If you don't get up and walk it can lead to blood clots which can lead to death. Honestly it helps the recovery time so much as well, the sooner you can get up and walk the easier your recovery will be, at least in my experience and I've had to go through this twice.
as a nursing student this is not the way we should look at this situation! I agree that women’s pain is often overlooked in clinical settings, but in this instance, her nurses are having her get up and walk around to avoid developing something called a deep vein thrombosis - aka a blood clot. DVTs are most often caused by immobility, so early annulation after surgeries is standard procedure, and we try to medicate the patient as much as we can to minimize their pain while they’re walking. believe me, nurses don’t love making people get up and walk while they’re clearly in pain. we’d love to let you rest as long as you need to, but we’re also trying to weigh complications that you haven’t considered!
I couldn’t walk the day after having a C-section because of complications, and when that happens, they put these things on your legs that shake them every fifteen minutes so that you don’t get blood clots. Try sleeping with those things on. Would much rather have walked the day after. Perhaps my experience wasn’t typical, but the pain just wasn’t all that bad for me.
Well, he actually ignored her for the first 48h of the baby being there so i don’t know about that. If you wanna hear them say it, listen to the podcast where they talk about the birth
I remember that about my c sections. They bother you constantly. I’m like “just let me sleep!”❤ it will get better. Prayers for a safe and speedy recovery.
Such sensitive babies in the comments! This video was from his point of view and he was respectful and supportive to his wife and you guys find some fault!

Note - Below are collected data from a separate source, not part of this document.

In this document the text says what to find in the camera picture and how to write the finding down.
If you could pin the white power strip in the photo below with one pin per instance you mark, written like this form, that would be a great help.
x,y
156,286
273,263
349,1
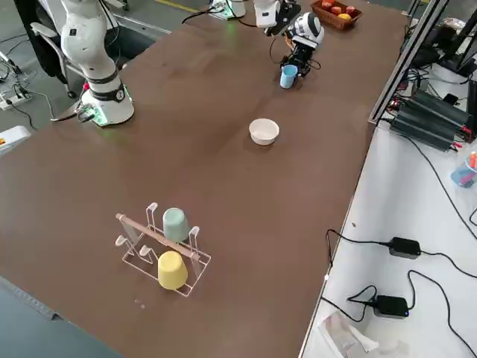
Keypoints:
x,y
15,98

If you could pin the red apple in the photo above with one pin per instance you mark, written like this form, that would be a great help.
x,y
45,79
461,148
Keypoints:
x,y
336,10
328,4
350,9

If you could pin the aluminium frame post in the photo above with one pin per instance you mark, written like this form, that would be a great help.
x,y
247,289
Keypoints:
x,y
402,63

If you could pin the brown wicker basket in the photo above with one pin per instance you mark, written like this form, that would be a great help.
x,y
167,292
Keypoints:
x,y
350,22

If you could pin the black power adapter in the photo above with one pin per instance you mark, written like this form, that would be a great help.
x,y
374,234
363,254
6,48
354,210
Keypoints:
x,y
391,306
404,248

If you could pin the black power supply box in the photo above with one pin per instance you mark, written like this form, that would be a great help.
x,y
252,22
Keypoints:
x,y
421,130
443,110

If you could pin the white box orange label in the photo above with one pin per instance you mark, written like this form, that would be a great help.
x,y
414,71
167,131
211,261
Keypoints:
x,y
13,139

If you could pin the clear pen cup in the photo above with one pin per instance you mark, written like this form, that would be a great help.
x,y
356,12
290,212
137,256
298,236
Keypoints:
x,y
464,171

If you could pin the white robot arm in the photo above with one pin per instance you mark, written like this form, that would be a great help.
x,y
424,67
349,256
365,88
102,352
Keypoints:
x,y
307,28
93,56

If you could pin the pale green cup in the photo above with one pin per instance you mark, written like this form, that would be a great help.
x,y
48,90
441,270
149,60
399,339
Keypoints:
x,y
176,225

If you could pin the blue plastic cup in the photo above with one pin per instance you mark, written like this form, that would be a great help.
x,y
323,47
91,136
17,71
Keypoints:
x,y
287,79

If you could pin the pale yellow cup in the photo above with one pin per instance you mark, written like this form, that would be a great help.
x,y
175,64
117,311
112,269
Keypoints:
x,y
172,270

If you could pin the yellow lemon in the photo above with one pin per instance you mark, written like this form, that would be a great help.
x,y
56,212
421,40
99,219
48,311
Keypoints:
x,y
343,16

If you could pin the clear plastic packet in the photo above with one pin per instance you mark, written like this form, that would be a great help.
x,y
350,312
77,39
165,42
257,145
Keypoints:
x,y
346,335

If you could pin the grey office chair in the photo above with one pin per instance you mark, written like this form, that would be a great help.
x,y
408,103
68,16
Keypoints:
x,y
48,56

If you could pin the cream bowl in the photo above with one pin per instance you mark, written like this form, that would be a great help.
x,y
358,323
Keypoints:
x,y
264,132

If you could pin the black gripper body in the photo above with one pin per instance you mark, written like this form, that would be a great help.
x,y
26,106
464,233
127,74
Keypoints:
x,y
300,54

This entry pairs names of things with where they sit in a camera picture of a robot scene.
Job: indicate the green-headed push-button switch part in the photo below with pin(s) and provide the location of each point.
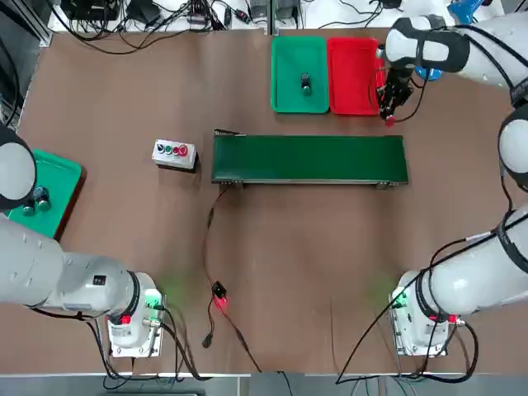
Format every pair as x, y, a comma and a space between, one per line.
305, 82

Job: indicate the black push-button switch part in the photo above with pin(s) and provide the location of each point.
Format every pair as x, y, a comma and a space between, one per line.
28, 208
43, 200

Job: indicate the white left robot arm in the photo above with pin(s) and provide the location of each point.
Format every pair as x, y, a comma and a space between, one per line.
62, 280

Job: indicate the green belt conveyor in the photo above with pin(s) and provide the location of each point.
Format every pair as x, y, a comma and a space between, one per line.
309, 158

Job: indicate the aluminium corner post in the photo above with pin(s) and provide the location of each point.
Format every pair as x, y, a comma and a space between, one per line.
45, 24

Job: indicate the grey push-button control box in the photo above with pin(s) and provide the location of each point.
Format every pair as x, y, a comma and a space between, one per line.
173, 163

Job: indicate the black docking box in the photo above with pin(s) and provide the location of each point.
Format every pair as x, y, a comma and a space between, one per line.
90, 8

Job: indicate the aluminium frame post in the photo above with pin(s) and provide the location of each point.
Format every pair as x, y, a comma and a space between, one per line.
272, 16

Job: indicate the long red plastic tray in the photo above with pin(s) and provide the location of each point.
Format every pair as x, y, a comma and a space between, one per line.
350, 74

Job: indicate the long green plastic tray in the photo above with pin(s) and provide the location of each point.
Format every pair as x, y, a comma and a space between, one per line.
288, 62

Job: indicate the small black controller module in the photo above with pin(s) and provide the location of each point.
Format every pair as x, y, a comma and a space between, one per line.
219, 290

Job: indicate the blue desk lamp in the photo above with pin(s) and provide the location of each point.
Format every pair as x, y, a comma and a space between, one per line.
464, 8

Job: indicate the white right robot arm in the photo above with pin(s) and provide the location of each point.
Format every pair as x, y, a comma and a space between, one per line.
474, 284

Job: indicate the small green plastic tray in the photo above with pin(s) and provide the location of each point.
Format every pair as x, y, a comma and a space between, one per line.
53, 185

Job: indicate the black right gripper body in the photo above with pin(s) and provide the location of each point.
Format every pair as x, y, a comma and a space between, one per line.
399, 82

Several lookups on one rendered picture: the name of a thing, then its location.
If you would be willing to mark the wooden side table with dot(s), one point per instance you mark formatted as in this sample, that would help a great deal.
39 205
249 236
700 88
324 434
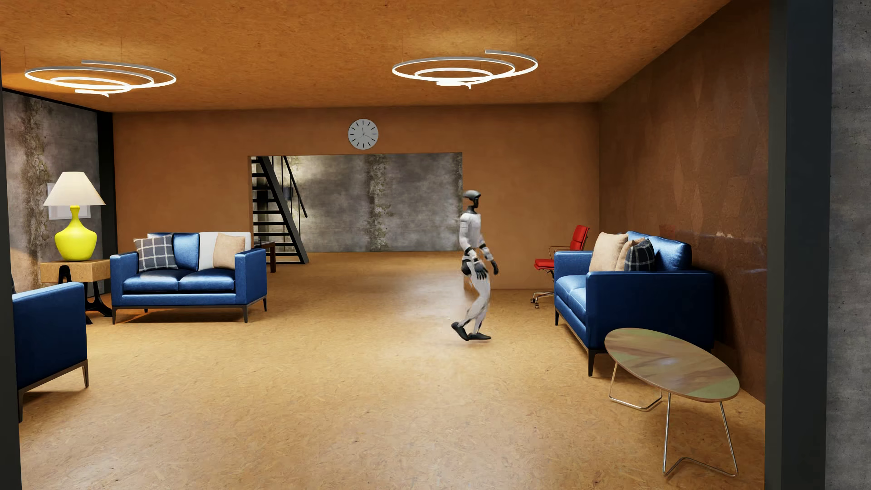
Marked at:
75 271

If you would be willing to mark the black robot head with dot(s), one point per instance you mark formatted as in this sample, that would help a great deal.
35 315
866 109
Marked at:
471 199

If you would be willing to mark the framed wall picture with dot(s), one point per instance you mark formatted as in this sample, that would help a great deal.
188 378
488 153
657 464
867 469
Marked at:
58 212

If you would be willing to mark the yellow table lamp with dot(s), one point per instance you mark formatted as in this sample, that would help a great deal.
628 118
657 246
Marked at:
75 241

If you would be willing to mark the left robot leg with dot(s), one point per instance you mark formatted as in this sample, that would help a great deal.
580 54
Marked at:
482 306

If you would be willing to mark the blue sofa with dark plaid pillow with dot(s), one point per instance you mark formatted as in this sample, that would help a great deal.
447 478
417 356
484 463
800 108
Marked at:
639 306

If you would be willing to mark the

Matt...I truely appreciate your honesty, humility, and maturity when talking about this. No shade, but a LOT of men (and women) could do with understanding this !!! Thank you for sharing your experiences....and congratulations to all of you, beautiful wee family !!! 🌟🙏🌟
Most new parents have no clue how much their lives will change over night. But you adjust and get to hold this beautiful baby. The love a parent feels for their child is not like anything you've ever felt before. It's actually painful. ❤️
Thank you for sharing the reality of not just the highs but the lows as well💕 that’s really brave and you’re being so supportive to all of the new parents by letting them know it’s okay and normal if things aren’t all sunshine and rainbows right after having a baby
Congratulations beautiful parents! Tell Abby she’s a star. Prayers of quick healing and support going your way. Both of you sleep when the baby sleeps. Don’t worry about anything, accept help when offered it will help you out in a big way. Hugs and Live 🤩
Even with all the help I got from my husband and mom after my emergency c-section, I seriously felt like the world was ending. Childbirth is so hard, the hormone crash is so hard, caring for a newborn while healing is so hard. But it helps tremendously when you have a support system.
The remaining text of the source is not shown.